Cisco Moves Into Messaging Middleware


Cisco Systems delivered on its promise to deliver computer networking via software with new blade servers and
applications that ensure messages flow unfettered across a network.


The move officially enters the networking giant in the application-oriented
networking (AON) sector, an emerging field designed to make it easier for
computing gear to process chunky application messages or files.
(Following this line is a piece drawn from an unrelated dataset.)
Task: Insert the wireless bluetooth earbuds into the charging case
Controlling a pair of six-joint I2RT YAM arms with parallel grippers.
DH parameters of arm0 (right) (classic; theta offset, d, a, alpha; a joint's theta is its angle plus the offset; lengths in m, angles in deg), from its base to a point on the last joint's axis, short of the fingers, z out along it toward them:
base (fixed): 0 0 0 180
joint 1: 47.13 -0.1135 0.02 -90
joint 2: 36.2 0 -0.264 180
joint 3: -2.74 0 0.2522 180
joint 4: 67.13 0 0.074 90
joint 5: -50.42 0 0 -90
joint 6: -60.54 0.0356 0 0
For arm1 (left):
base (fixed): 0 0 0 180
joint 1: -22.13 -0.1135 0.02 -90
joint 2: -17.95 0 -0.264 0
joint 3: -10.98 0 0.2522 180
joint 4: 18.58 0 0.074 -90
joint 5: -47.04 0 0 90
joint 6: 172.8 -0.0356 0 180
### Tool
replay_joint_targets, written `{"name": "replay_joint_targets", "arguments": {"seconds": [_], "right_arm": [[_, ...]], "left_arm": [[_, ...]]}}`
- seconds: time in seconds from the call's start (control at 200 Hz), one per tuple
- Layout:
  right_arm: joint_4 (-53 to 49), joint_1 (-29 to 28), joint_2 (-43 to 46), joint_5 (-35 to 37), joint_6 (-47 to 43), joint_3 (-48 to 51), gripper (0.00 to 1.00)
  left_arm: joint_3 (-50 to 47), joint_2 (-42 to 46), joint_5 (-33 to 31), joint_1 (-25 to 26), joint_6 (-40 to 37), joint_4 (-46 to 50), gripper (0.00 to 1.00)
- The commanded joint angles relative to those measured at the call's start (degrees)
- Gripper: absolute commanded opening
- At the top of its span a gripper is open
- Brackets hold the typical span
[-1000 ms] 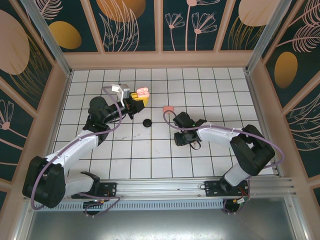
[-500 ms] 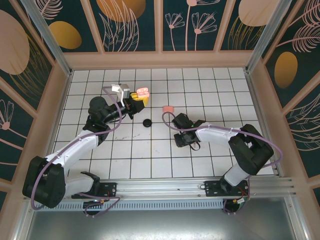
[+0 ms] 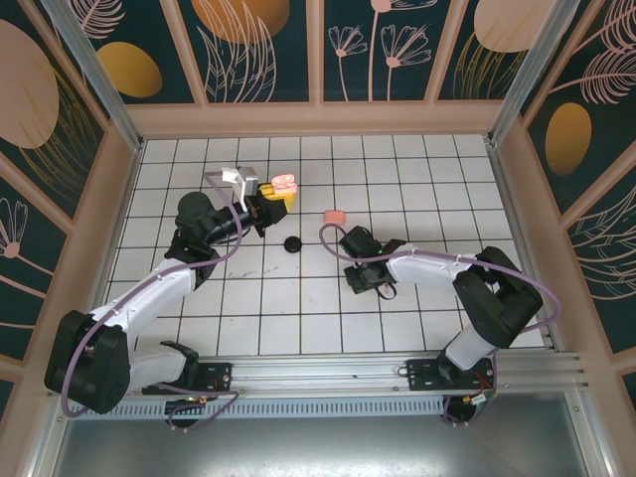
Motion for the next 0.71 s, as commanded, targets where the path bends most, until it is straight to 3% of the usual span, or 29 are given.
{"name": "replay_joint_targets", "arguments": {"seconds": [0.0, 0.435, 0.701], "right_arm": [[-1.3, -0.4, -1.0, 0.5, -0.3, -0.7, 0.15], [-6.3, -0.1, 8.1, 0.6, 1.3, -7.9, 0.13], [-7.8, 1.6, 13.3, -1.3, 1.4, -17.2, 0.12]], "left_arm": [[0.5, 0.6, 1.5, -0.1, -0.6, -0.9, 0.0], [0.6, 0.5, -0.3, -0.1, -2.1, 0.2, 0.0], [-5.8, -0.1, -1.8, -0.1, -7.5, -14.4, 0.0]]}}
Networks typically get bogged down trying to pass too much data through too
little bandwidth. Application messages can be several megabytes, causing
the data to get backed up as it traverses the network.


AON is a response to an era in which 50 applications have morphed into 500
applications and five application services have turned into 2,500
application services, said Stephen Cho, senior director for product
management in Cisco’s AON business unit.


Cisco software can now examine the whole payload of the digital packet and
assemble a series of packet payloads as a purchase order or stock trade.
These payloads can regulate themselves with autonomic responses, or trigger
action with voluntary responses.


In a “voluntary” scenario, Cho said a computer system might notify the end
application system, or “brain.” For example, a computer using AON might
recognize unusual patterns, such as three different people from suspect
locations purchasing one-way tickets from Newark Airport for the same
arrival day within a 60-minute period.


The computer would forward that data to an application system or person
being for action.


“We now have embedded a native understanding of individual application
messages within the network,” Cho said. “The overall objective is to reduce
cost and make it easier to deploy applications, effectively taking out
custom IT expenses in the enterprise for gluing these systems together.”


The software has a home, sitting in a blade in the 2600 and 2700 series
access router or the 2800 and 3800 series integrated services router. A
blade could also sit in the Catalyst 6500 high-end LAN switch. Cho said
Cisco will unveil a network appliance form factor for AON.


Cho said the blades are available today under controlled availability for
early customers. General availability will occur this fall, with pricing
revealed at that time.


AON is expected to ensure that XML-based Web services
messages, which could include purchase orders and other transactions, get
to where they are supposed to go with speed and security.


But Cisco isn’t focusing on XML-base messaging as the main culprit. Cho said
XML and Web services messages currently only suck up about 5 percent of all
Web traffic.

That is bound to change in the future, as businesses increasingly turn to
Web services and services-oriented architectures to anchor
their computing protocols and business process strategies.


Cho said Cisco will be ready. In fact, Actional is already using Cisco’s new
product to capture Web services messages and feed them to its Looking Glass
management console.

IBM and SAP are also partnering with Cisco to integrate their software
portfolios with AON. Cisco has embedded the client library for IBM’s
WebSphere MQ middleware.


In the meantime, the San Jose, Calif., company is now in a territory it
recently saw in its leap into the wide area file services market: Entering
a space populated by aggressive startups that have a couple years’
head-start.


DataPower, Reactivity, Forum Systems, Layer 7 Technologies and Tarari
Networks make up a small core of vendors offering products that secure
networks, accelerate and/or integrate content. While none of the would seem
to go quietly, it is quite possible Cisco could poach a couple the way it
did in the WAFS market with Actona Technologies and FineGround Networks.